This exercise calls for every line of the data below with the string "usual" in it.
[[ INFORMATION SUPPLIED, beginning ]]
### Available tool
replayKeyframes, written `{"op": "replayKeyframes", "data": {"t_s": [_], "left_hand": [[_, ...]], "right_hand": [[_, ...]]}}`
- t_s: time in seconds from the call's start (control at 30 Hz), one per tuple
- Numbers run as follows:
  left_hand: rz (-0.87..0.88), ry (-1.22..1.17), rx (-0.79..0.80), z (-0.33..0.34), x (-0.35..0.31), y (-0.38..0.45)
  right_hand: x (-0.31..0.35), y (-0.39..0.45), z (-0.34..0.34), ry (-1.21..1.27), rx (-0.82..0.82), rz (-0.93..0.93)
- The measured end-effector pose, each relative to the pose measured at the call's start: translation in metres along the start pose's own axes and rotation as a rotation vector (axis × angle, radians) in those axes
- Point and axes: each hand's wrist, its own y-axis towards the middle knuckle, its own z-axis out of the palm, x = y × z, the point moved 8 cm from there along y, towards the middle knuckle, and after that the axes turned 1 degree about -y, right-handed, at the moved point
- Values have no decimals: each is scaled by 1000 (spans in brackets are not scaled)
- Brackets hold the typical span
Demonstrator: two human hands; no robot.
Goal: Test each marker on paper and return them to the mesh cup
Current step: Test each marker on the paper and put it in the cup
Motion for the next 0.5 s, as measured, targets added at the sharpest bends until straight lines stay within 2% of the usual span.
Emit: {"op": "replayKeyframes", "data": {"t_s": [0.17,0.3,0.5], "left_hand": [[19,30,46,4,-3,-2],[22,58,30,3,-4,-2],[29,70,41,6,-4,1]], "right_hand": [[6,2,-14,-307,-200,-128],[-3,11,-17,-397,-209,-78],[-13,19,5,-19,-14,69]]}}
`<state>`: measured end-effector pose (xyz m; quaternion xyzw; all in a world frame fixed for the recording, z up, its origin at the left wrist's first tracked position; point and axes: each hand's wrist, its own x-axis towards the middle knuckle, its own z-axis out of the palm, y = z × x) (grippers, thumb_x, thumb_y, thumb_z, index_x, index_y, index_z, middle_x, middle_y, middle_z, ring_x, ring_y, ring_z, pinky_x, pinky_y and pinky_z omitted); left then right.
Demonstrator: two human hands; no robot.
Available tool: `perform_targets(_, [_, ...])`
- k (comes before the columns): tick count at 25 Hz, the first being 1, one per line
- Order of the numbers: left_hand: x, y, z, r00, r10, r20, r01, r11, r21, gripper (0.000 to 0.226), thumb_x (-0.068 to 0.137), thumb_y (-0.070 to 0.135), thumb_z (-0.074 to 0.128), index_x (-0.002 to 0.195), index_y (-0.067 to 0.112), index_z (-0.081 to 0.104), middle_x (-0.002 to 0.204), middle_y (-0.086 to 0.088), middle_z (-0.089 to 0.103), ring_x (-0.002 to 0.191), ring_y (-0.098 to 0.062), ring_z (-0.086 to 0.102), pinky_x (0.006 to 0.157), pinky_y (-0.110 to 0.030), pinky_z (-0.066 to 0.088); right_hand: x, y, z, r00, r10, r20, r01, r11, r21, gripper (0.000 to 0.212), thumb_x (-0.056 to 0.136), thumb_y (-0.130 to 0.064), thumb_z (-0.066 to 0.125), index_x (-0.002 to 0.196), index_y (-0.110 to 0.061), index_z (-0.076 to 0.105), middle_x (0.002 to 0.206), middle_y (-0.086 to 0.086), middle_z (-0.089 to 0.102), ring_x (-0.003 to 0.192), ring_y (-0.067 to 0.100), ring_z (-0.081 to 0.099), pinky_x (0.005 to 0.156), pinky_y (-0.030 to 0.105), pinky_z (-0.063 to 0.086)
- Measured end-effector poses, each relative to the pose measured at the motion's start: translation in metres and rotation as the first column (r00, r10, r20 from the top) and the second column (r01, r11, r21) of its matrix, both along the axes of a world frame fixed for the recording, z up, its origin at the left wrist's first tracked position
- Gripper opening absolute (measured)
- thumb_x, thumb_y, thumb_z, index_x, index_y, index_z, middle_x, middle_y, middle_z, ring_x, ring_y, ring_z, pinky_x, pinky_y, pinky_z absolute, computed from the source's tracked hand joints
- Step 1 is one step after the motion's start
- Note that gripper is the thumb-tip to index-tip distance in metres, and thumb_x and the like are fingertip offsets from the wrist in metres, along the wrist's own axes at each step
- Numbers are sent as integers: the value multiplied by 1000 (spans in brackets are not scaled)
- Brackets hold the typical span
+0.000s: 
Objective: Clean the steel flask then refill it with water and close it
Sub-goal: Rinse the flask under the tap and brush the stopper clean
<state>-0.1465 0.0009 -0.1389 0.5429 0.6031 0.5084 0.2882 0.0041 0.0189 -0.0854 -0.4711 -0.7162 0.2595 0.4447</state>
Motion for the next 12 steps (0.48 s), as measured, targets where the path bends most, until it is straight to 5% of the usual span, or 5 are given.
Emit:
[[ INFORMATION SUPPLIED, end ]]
• _OUTPUT OF THE TASK_
Motion for the next 0.5 s, as measured, targets added at the sharpest bends until straight lines stay within 2% of the usual span.
Motion for the next 12 steps (0.48 s), as measured, targets where the path bends most, until it is straight to 5% of the usual span, or 5 are given.

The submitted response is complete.